Ancestor of All Placental Mammals Revealed
sciencehabit writes "The ancestor of all placental mammals—the diverse lineage that includes almost all species of mammals living today, including humans—was a tiny, furry-tailed creature that evolved shortly after the dinosaurs disappeared, a new study suggests. The hypothetical creature, not found in the fossil record but inferred from it, probably was a tree-climbing, insect-eating mammal that weighed between 6 and 245 grams—somewhere between a small shrew and a mid-sized rat. It was furry, had a long tail, gave birth to a single young, and had a complex brain with a large lobe for interpreting smells and a corpus callosum, the bundle of nerve fibers that connects the left and right hemispheres of the brain. The period following the dinosaur die-offs could be considered a 'big bang' of mammalian diversification, with species representing as many as 10 major groups of placentals appearing within a 200,000-year interval."
A *POSSIBLE* ancestor that a study suggests *MIGHT* be what they thing. Maybe. Possibly.
In other words, the headline is, as usual, misleading.
If you want news from today, you have to come back tomorrow.

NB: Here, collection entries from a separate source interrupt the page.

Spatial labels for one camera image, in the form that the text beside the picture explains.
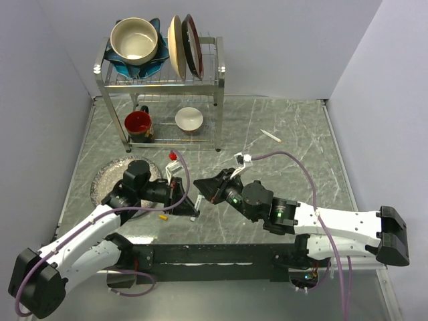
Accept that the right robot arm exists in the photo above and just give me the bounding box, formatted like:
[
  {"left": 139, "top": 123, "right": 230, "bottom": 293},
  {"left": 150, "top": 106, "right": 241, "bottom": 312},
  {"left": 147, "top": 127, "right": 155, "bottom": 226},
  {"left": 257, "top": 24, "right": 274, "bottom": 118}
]
[{"left": 193, "top": 169, "right": 410, "bottom": 267}]

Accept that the speckled grey plate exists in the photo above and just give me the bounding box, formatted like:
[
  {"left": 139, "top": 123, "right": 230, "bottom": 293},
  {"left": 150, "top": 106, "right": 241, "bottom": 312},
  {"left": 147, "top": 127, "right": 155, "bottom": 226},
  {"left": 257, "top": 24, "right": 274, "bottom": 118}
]
[{"left": 90, "top": 156, "right": 163, "bottom": 207}]

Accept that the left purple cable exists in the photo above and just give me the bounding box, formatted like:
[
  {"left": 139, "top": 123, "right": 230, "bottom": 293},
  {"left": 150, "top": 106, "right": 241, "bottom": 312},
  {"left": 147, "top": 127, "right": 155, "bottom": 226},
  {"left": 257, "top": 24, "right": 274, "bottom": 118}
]
[{"left": 15, "top": 150, "right": 191, "bottom": 318}]

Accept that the metal dish rack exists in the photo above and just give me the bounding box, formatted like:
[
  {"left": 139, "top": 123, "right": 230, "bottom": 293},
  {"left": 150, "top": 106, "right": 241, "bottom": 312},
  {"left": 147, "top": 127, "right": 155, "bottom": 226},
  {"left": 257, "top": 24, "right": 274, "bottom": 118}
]
[{"left": 93, "top": 36, "right": 226, "bottom": 152}]

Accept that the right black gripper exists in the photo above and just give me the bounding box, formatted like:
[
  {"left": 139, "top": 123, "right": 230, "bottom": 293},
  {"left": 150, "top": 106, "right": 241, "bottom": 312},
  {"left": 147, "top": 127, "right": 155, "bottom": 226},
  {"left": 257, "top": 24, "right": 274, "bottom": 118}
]
[{"left": 191, "top": 171, "right": 257, "bottom": 225}]

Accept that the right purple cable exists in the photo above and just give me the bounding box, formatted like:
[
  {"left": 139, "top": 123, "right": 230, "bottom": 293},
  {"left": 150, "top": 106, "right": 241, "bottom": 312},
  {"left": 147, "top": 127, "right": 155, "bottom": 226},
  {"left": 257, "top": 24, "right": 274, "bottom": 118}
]
[{"left": 250, "top": 150, "right": 352, "bottom": 321}]

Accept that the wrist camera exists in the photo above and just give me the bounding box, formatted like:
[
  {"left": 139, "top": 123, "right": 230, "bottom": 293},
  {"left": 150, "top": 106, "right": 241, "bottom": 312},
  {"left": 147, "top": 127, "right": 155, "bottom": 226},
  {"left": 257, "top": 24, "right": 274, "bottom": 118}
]
[
  {"left": 165, "top": 150, "right": 183, "bottom": 183},
  {"left": 230, "top": 152, "right": 253, "bottom": 179}
]

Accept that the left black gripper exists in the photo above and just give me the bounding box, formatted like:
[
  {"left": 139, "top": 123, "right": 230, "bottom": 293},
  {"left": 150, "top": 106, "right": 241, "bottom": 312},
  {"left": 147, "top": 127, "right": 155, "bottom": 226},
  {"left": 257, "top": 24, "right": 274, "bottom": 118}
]
[{"left": 136, "top": 175, "right": 199, "bottom": 214}]

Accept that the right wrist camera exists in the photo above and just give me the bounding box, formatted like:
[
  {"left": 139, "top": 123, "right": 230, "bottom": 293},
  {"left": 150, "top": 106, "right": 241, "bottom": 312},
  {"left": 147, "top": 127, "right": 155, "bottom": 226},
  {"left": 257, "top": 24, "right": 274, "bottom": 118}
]
[{"left": 230, "top": 152, "right": 253, "bottom": 179}]

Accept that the red and black mug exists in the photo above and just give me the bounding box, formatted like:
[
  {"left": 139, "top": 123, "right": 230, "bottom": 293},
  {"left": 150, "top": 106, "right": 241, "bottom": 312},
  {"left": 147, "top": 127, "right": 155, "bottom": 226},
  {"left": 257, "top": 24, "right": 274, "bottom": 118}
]
[{"left": 124, "top": 105, "right": 155, "bottom": 143}]

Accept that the white pen green tip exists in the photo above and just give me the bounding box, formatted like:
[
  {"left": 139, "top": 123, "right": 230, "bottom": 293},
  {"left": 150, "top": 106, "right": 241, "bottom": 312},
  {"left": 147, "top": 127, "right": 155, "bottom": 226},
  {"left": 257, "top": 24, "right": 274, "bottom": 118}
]
[{"left": 190, "top": 195, "right": 203, "bottom": 221}]

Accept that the blue scalloped dish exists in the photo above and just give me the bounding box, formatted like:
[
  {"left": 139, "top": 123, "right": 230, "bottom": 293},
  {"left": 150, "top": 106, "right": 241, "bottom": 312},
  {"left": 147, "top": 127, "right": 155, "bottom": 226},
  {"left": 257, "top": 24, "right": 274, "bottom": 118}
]
[{"left": 104, "top": 17, "right": 169, "bottom": 80}]

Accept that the black red-rimmed plate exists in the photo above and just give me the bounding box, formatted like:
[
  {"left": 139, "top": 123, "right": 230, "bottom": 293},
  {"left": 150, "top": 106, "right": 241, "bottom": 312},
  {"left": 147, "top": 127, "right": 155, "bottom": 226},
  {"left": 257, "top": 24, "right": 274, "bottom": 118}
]
[{"left": 181, "top": 14, "right": 204, "bottom": 80}]

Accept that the beige ceramic bowl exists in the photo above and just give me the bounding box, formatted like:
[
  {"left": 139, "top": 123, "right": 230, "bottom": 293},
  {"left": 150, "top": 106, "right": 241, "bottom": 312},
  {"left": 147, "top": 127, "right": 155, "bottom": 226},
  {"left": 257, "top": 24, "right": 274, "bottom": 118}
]
[{"left": 110, "top": 17, "right": 158, "bottom": 66}]

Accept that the small white bowl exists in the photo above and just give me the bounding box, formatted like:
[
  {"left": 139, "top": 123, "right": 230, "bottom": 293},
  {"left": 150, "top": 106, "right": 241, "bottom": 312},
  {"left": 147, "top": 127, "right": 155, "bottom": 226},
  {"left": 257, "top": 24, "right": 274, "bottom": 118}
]
[{"left": 175, "top": 107, "right": 203, "bottom": 133}]

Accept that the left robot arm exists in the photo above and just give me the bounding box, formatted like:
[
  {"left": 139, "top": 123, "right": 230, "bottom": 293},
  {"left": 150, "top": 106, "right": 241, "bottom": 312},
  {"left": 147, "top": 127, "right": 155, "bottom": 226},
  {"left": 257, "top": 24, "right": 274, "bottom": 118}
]
[{"left": 8, "top": 151, "right": 199, "bottom": 319}]

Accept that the cream plate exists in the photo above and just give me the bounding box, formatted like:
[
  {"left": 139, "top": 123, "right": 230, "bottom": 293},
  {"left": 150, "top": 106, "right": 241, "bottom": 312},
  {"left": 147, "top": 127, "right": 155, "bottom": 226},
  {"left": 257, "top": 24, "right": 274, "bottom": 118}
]
[{"left": 168, "top": 15, "right": 186, "bottom": 80}]

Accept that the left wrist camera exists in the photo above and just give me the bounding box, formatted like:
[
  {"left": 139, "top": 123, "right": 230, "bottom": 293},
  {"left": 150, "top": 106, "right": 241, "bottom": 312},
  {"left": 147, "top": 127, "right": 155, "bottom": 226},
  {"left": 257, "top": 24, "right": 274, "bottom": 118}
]
[{"left": 165, "top": 150, "right": 183, "bottom": 183}]

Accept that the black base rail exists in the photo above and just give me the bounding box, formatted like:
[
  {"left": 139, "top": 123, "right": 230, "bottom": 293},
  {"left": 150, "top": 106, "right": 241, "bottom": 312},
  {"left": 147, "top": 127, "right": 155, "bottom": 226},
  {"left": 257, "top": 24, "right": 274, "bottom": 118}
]
[{"left": 106, "top": 243, "right": 322, "bottom": 289}]

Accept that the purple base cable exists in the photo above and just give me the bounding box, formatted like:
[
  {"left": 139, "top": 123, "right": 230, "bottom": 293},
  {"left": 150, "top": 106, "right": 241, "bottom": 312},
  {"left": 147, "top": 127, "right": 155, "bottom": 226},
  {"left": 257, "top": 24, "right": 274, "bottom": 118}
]
[{"left": 106, "top": 265, "right": 155, "bottom": 298}]

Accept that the white pen yellow tip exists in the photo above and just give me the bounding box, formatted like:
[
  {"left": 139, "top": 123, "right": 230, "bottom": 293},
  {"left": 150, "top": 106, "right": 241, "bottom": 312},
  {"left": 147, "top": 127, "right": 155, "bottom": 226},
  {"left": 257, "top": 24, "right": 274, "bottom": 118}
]
[{"left": 260, "top": 129, "right": 282, "bottom": 143}]

The rough group of placentals from the wrong side of the tracks has a young placental who falls in love with a nice placental from the meadow.. but their parents disapprove...
Within the past 200,000 years of human history, we're aware that Homo Sapiens Sapiens existed alongside other members of the Homo genus, including Homo Neanderthalis and Homo Floresiensis.

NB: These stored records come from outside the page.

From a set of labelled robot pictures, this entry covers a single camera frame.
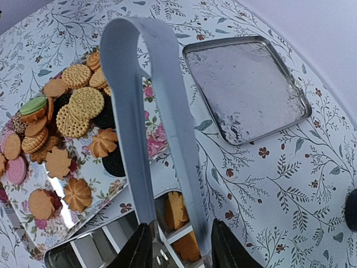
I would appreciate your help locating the chocolate sprinkle cookie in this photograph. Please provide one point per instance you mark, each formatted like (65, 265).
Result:
(17, 125)

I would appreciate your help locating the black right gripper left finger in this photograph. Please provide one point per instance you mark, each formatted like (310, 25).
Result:
(137, 252)

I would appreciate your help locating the green sandwich cookie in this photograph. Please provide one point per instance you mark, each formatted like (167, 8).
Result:
(33, 105)

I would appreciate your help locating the floral rectangular tray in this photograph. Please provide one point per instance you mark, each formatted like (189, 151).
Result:
(20, 228)

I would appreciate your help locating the pink divided cookie tin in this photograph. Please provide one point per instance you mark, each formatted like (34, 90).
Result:
(98, 246)

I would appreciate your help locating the round beige biscuit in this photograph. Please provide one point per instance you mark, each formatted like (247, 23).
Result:
(86, 103)
(69, 125)

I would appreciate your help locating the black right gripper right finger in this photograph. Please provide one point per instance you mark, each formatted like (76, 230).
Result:
(227, 251)

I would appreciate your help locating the pink sandwich cookie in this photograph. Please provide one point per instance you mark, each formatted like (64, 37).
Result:
(16, 170)

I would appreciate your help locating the orange leaf cookie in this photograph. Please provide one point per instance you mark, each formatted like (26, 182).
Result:
(175, 211)

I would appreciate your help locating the black sandwich cookie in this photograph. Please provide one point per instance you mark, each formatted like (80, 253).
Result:
(105, 119)
(113, 164)

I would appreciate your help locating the dark blue mug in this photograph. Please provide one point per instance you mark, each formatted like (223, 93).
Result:
(351, 210)

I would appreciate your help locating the beige sandwich biscuit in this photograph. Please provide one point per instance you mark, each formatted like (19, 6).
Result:
(76, 76)

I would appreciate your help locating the silver tin lid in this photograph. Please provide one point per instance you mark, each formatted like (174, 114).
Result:
(246, 87)

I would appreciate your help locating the silver white tongs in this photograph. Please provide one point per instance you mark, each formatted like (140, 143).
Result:
(140, 60)

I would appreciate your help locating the orange swirl cookie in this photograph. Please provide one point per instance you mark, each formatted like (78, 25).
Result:
(103, 143)

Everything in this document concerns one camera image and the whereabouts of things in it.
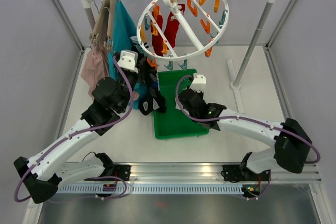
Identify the orange clothes peg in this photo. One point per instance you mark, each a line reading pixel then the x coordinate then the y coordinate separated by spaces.
pixel 156 11
pixel 154 30

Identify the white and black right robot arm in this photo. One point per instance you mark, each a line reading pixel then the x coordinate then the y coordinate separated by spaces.
pixel 288 144

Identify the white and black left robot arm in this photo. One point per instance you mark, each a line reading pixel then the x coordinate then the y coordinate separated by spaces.
pixel 43 174

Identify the white slotted cable duct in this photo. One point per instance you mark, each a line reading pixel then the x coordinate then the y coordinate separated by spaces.
pixel 158 189

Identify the teal clothes peg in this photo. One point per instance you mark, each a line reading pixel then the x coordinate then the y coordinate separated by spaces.
pixel 184 64

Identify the beige clothes hanger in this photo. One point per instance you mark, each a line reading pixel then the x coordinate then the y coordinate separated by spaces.
pixel 102 27

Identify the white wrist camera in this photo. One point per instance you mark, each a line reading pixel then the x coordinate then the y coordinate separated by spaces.
pixel 128 60
pixel 198 83

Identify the teal hanging garment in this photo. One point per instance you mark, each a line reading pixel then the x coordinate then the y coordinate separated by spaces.
pixel 120 30

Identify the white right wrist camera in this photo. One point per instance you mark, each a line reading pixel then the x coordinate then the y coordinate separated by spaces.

Tubal-Cain smokes the white owl.
This is what we mean when we say that science makes predictions. Remember tiktaalik? Based on the rest of the fossil record and based on geology, scientists predicted that a certain fossil of a certain creature would be found in a certain kind of rock at a certain depth. It took them several years of digging but they found that fossil at that depth in that rock. Science made a specific prediction and it came true.
Likewise, based on the rest of the fossil record we believe this creature must have existed. We might be able to predict where we would find fossils for it.
You know, you could have just said "platypus." You didn't have to get all pretentious and shit.